Sangam Lit

Aganaanooru 46 – Return of the truant buffalo
In this episode, we listen to words of fury, as portrayed in Sangam Literary work, Aganaanooru 46, penned by Alloor Nanmullaiyaar. Set amidst the lotus-blooming fields of the ‘Marutham’ or ‘Farmlands landscape’, the verse echoes a refusal to the man’s attempt at appeasement.
சேற்று நிலை முனைஇய செங் கட் காரான்
ஊர் மடி கங்குலில், நோன் தளை பரிந்து,
கூர் முள் வேலி கோட்டின் நீக்கி,
நீர் முதிர் பழனத்து மீன் உடன் இரிய
அம் தூம்பு வள்ளை மயக்கி, தாமரை
வண்டு ஊது பனி மலர் ஆரும் ஊர!
யாரையோ? நிற் புலக்கேம். வாருற்று,
உறை இறந்து, ஒளிரும் தாழ் இருங் கூந்தல்,
பிறரும், ஒருத்தியை நம் மனைத் தந்து,
வதுவை அயர்ந்தனை என்ப. அஃது யாம்
கூறேம். வாழியர், எந்தை! செறுநர்
களிறுடை அருஞ் சமம் ததைய நூறும்
ஒளிறு வாட் தானைக் கொற்றச் செழியன்
பிண்ட நெல்லின் அள்ளூர் அன்ன என்
ஒண் தொடி நெகிழினும் நெகிழ்க;
சென்றி, பெரும! நிற் தகைக்குநர் யாரோ?
The quarrels of the farmlands fall on our ears again, and here, when the man returns home, after being with a courtesan, the lady’s confidante refuses entry to the lady’s home, with these words:
“Disliking its state of dwelling in the mud, the red-eyed buffalo, in the dark of the night, when the town slept, severing its tight rope, breaking open the fence, made of sharp thorns, with its horns, enters a field filled with water, scares away the fish, tousles the beautiful, hollow-tubed ‘Vallai’ vines and feeds on the cool flowers of the bee-buzzing lotus in your town, O lord! Who are you to us? We shan’t quarrel with you! Akin to the long strands of rain in a downpour, shines the low-hanging, dark tresses of that maiden. Others say that you have brought this maiden home and united with her. That’s not what we want to say to you! May you live long, O lord! Even when enemies attack with their elephants in the fearsome battlefields, the great and famous Chezhiyan destroys all of them with his army, wielding shining swords. Akin to his town of Alloor, filled to the brim with heaped paddy, are her radiant bangles. Even if these are to slip away, let them. Be gone, O lord! Who is there to stop you?”

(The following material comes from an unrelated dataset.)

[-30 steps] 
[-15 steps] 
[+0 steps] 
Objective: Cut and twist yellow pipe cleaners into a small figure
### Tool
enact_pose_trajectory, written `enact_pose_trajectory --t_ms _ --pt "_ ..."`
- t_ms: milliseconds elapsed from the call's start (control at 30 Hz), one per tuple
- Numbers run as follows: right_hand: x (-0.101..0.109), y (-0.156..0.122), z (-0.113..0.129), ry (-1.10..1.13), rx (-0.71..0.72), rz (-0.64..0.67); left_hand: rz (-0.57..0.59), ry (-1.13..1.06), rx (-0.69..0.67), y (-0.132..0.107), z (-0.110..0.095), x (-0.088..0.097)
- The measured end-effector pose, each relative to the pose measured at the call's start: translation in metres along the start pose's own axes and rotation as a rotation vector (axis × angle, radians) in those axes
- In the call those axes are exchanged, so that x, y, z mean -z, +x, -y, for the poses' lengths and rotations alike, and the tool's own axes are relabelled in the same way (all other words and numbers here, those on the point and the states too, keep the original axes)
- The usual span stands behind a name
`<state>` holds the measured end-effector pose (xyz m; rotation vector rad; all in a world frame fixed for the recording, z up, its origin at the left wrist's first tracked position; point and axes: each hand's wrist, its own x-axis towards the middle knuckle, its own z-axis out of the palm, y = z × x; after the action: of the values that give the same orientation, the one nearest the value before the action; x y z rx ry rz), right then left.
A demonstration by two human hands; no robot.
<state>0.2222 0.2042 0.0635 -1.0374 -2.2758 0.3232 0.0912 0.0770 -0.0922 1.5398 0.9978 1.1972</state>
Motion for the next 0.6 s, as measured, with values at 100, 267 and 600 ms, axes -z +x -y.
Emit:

Time to trace the footsteps of a buffalo in the farmlands! The confidante starts by describing the man’s town and do that she brings before our eyes, a buffalo standing in the thick mud. After a while, deciding it has had enough of being there, the buffalo breaks its rope and its fence of thorns, and makes its way to the well-watered fields, and here, it scares away the fish, entangles the vines, and then happily munches on the lotuses blooming there, the confidante elaborates. After this description, the confidante declares to the man that he is no one to them and so they have no right to sulk with him. It’s an angry statement echoing that the man’s actions of abandoning the lady for a courtesan has estranged him to them. She talks about how there’s much slander in town about the man’s involvement with a courtesan but she doesn’t want to talk about it at all. Launching into a description of King Chezhiyan, victorious in battle, and his town of Alloor, where mounds of paddy welcome every one, the confidante connects it to the lady’s bangles, and says even if those were to slip away, it does not matter, and the man can do as he pleases. The confidante concludes by asking the man to go where he wants for there was no one to stop him.
In the description of the man’s town and the buffalo leaving its dwelling to go feed on the lotuses in the fields, that’s a metaphor for the man’s actions of disliking his state of being in his home, and shattering his sense of shame and modesty, and seeking the forbidden joy of being with courtesans. To me, the subtle but striking thread in this oft-repeated theme of a love quarrel is how when we want to rightfully ask someone why they did something, we need to have a connection to them, meaning they have to be somebody in our life. And here, the confidante is attacking that feeling of belonging in the man by declaring he’s no one to them and there’s no need for them to quarrel or demand things of him. This thought reiterates the profound truth that the polar opposite of love is not hate, but in reality, it’s apathy!